PVWatts is an online solar panel calculator for estimating the output of your solar energy system. It is developed and operated by the US-based National Renewable Energy Laboratory (NREL). One of the interesting features of PVWatts is the ability to analyze both the energy generation as well as cost savings of grid-connected photovoltaic systems.
Similar to our calculator, Sunmetrix Discover, users can choose the location of their project site and build a basic model of their system by specifying system size, slope of the panels, cost of electricity and other parameters. The outputs include monthly and annual energy production estimates.
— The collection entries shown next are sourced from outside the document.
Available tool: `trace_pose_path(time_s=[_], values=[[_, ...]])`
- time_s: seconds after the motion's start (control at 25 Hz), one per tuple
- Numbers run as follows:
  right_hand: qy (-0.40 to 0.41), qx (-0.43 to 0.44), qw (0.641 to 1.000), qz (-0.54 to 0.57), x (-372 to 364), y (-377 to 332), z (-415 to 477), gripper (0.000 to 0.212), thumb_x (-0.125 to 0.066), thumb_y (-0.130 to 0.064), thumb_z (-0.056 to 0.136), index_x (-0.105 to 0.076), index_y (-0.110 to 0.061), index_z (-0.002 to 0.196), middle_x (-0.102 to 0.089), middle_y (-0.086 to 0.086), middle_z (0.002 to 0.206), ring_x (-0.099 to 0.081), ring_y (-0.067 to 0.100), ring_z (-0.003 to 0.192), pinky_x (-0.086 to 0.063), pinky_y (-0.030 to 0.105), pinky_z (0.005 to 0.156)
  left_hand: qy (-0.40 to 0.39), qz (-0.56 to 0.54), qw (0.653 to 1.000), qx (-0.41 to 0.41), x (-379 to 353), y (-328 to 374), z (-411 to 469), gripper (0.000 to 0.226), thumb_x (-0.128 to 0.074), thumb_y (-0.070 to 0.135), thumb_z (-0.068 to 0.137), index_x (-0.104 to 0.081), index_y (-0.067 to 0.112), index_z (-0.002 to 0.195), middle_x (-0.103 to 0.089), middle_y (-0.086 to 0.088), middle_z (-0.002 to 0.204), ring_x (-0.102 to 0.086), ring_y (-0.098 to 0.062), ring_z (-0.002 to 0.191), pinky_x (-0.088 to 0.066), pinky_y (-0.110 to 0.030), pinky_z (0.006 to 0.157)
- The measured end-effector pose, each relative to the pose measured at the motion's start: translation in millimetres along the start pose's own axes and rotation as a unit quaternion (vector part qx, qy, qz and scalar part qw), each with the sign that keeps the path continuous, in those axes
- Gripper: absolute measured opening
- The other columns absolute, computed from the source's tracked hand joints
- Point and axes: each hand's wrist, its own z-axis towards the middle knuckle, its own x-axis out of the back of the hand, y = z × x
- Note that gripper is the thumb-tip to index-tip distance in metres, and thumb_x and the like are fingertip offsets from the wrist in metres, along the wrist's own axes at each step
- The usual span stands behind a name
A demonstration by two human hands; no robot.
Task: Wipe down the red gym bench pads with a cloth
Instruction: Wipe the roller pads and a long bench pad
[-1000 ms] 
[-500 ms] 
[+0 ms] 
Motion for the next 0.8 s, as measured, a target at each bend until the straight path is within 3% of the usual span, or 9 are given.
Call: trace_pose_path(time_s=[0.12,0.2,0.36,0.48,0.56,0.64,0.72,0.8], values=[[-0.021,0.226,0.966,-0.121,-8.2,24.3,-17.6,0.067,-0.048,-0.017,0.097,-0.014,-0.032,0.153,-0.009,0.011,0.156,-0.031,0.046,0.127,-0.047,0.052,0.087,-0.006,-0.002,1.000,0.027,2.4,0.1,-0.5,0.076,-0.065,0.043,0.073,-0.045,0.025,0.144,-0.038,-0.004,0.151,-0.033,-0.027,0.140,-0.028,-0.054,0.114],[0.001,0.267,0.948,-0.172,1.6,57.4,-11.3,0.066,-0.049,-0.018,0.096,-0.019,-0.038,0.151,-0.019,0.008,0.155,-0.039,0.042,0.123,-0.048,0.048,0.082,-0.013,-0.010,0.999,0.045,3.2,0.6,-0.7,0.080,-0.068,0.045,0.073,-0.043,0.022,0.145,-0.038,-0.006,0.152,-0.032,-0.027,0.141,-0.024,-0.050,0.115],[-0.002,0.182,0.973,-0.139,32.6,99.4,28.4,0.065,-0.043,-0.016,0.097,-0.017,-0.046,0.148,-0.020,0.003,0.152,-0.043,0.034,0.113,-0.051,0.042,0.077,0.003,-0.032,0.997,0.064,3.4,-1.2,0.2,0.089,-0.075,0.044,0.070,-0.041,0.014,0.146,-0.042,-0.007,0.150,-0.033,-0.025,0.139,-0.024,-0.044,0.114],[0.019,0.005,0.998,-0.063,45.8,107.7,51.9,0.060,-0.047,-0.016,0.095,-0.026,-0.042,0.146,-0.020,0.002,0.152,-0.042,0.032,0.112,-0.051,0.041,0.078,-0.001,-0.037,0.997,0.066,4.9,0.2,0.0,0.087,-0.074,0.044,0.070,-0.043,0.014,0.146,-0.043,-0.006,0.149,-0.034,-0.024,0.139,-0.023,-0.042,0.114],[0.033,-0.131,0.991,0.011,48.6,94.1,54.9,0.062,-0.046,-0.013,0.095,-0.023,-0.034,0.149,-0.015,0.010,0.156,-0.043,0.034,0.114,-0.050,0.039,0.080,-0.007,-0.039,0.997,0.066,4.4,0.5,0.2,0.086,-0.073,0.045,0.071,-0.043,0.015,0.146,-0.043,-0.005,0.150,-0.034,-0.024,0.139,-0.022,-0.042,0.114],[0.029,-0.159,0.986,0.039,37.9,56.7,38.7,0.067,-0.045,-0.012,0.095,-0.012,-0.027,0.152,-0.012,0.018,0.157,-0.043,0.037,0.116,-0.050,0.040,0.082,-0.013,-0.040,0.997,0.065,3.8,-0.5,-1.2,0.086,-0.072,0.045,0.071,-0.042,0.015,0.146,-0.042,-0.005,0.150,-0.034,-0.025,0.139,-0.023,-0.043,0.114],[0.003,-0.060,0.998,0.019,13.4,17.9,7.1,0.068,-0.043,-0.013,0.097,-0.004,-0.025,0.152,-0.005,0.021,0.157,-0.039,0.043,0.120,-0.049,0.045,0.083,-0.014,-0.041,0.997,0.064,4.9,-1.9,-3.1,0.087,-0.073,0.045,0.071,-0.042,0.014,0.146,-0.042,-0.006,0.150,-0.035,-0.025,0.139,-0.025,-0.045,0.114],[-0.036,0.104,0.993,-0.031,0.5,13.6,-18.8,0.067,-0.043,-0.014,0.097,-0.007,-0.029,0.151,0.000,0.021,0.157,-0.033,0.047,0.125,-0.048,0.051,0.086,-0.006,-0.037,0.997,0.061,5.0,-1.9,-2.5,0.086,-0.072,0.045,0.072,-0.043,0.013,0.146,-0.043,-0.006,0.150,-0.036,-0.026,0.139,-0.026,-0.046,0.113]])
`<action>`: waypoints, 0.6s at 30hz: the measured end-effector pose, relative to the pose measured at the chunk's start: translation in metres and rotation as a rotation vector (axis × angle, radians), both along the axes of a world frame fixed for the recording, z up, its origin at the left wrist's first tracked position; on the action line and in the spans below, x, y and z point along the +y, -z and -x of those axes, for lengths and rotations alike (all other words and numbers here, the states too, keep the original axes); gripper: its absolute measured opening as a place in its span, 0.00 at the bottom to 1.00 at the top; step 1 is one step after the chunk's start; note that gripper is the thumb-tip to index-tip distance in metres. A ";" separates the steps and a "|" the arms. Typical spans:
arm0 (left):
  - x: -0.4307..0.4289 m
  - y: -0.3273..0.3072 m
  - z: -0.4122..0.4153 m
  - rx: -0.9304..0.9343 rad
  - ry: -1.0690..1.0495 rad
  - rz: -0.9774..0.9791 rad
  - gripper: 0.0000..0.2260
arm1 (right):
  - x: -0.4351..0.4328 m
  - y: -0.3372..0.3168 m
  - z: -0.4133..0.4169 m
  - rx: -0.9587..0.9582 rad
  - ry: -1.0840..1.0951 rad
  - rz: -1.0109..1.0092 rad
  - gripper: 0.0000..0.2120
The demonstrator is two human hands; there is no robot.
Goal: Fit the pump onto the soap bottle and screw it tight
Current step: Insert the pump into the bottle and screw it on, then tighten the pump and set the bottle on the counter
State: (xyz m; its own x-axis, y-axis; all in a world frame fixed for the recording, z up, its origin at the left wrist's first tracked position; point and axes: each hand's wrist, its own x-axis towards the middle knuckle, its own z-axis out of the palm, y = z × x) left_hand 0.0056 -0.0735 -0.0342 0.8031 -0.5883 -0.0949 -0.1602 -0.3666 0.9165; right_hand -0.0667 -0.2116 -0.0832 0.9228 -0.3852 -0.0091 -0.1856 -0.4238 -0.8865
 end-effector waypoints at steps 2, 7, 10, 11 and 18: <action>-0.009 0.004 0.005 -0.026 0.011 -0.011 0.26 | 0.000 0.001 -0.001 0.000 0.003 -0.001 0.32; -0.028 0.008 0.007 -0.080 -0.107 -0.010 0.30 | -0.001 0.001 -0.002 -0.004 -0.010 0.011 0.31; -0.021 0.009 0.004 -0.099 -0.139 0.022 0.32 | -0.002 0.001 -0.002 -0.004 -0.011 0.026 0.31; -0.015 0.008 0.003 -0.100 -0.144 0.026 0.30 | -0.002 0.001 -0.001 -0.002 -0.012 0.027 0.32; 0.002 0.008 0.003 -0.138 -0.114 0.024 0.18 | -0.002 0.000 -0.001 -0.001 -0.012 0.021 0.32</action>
There are two versions of PVWatts. Version 1 includes a Site Specific Data Calculator that allows users to select a location in the US from a map. Although some other countries around the world are also covered, there is no convenient map-based interface. Instead, users have to select from a predetermined list of cities. Once a location is selected, a simple form-based interface allows users to change the default system settings to match their specifications. Monthly electrical output estimates are displayed in a table format, and the users have the option of downloading a data file that contains detailed information about the expected performance of their photovoltaic system.
Version 2 of PVWatts has a very different look and feel. Also called the PVWatts Viewer, this version includes an interactive map and a well-designed user interface. Users can select their location using an address, postal code or geographical coordinates. However, once a location selected, the users are directed to the same calculation engine used in Version 1. Thus, rather than an upgraded version with different features, Version 2 seems to be more of a visual makeover for selecting the site of interest.
Our Verdict on PVWatts
We really like PVWatts and regularly use it to benchmark some of our own results. The technical competence of the researchers at NREL is beyond any doubt. However, the user experience is not very smooth. The existence of two parallel versions is a bit confusing, especially since both of them lead to the same calculation engine. Also, for the general public, the analysis results are not very accessible. For example, although there is an option to download a text file with detailed results, very few users can actually make sense of these data files and use them for further analysis.
Overall, PVWatts is a solid reference for homeowners who are interested in learning more about their potential. If time permits, comparing the results from multiple sources is always a good idea. Thus, we encourage our users to compare their Sunmetrix Discover results with the estimates of PVWatts.